Goblet’s art style varies dramatically between and even within her works. She uses a wide variety of media in her artwork, including various drawing instruments like pencil, pen, marker, and pastel, as well as paint and monoprints. Viewing different pages from Pretending is Lying, one could easily believe that each one had come from completely different books, so different are the lines, the colors, the characters, the words. The main unifying factor throughout is the organization of the square panels, tying the narrative together, relating each image to the others and progressing the story forward. The way in which she portrays her characters is very malleable, changing their shape depending on how they relate to the people around them. In another work of hers, Les Hommes Loups (Wolf Men), her style is darker and more foreboding, with more dark hues and foggy, mysterious shapes, pairing well with the themes of the project: disquiet, distrust, dishonesty, and deceit.

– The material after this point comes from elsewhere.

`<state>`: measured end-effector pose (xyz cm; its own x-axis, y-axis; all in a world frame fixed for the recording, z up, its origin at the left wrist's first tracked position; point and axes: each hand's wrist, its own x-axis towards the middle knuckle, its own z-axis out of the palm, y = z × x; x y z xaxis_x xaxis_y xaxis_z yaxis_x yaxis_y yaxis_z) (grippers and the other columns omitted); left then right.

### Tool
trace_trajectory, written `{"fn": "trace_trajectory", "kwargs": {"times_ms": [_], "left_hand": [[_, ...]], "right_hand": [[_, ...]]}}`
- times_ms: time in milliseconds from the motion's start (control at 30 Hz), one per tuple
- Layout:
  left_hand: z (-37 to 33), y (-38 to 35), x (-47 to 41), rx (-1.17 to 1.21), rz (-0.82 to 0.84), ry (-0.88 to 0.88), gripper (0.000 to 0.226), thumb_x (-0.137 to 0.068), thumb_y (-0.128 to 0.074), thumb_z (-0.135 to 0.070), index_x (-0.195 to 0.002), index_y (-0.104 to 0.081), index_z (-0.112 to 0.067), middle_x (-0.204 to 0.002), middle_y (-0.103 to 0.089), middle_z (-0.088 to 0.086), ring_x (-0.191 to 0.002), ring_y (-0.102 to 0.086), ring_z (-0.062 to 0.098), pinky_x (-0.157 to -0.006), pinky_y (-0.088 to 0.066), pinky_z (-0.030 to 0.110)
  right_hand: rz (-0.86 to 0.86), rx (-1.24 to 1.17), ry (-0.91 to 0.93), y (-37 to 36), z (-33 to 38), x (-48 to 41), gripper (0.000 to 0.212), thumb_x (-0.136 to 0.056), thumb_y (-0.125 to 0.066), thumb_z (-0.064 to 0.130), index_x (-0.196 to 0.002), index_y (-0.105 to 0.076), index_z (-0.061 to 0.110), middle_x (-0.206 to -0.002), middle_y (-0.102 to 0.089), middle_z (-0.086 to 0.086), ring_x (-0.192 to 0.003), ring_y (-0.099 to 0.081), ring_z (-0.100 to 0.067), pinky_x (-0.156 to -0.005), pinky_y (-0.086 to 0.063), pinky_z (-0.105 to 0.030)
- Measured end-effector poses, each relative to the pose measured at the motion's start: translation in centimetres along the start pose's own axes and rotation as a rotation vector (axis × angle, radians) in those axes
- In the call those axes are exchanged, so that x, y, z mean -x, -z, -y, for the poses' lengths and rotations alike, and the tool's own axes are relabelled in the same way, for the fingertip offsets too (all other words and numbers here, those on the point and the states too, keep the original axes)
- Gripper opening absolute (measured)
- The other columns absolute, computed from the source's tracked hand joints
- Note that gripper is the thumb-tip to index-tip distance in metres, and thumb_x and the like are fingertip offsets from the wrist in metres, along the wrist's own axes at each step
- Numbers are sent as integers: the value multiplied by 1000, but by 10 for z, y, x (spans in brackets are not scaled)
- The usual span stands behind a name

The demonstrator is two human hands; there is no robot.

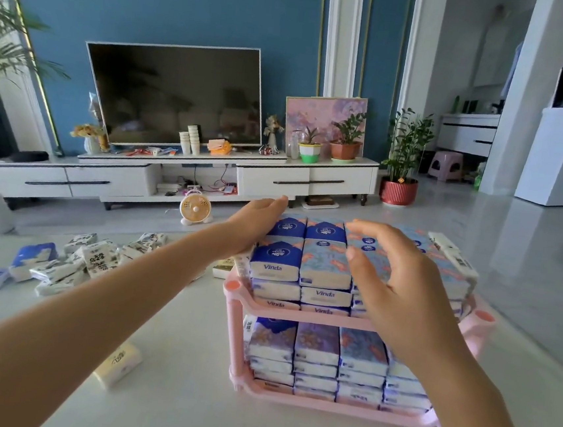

A piece from Les Hommes Loups (Wolf Men)
I chose Dominique Goblet because I was drawn to her drawing style (no pun intended). Her exploration of color intrigues me with its contrast of bright hues with dark and neutral tones, and the varying degrees of realism with which she portrays her subject matter are interesting and engaging. I think that her versatility is especially fascinating to me—I would like to eventually cultivate many distinctive styles as well, and I hope to develop a more carefree, uninhibited approach to drawing similar to the spontaneous strategies she employs.
Brazell, Derek, and Jo Davies. Making Great Illustration. London: & C Black, 2011. Print.
"Dominique Goblet." New York Review Books. New York Review Books, n.d. Web. 19 Feb. 2017.
Lehoczky, Etelka. "With A Photographer's Eye, A French Cartoonist Interrogates Truth." NPR. NPR, 05 Feb. 2017. Web. 19 Feb. 2017.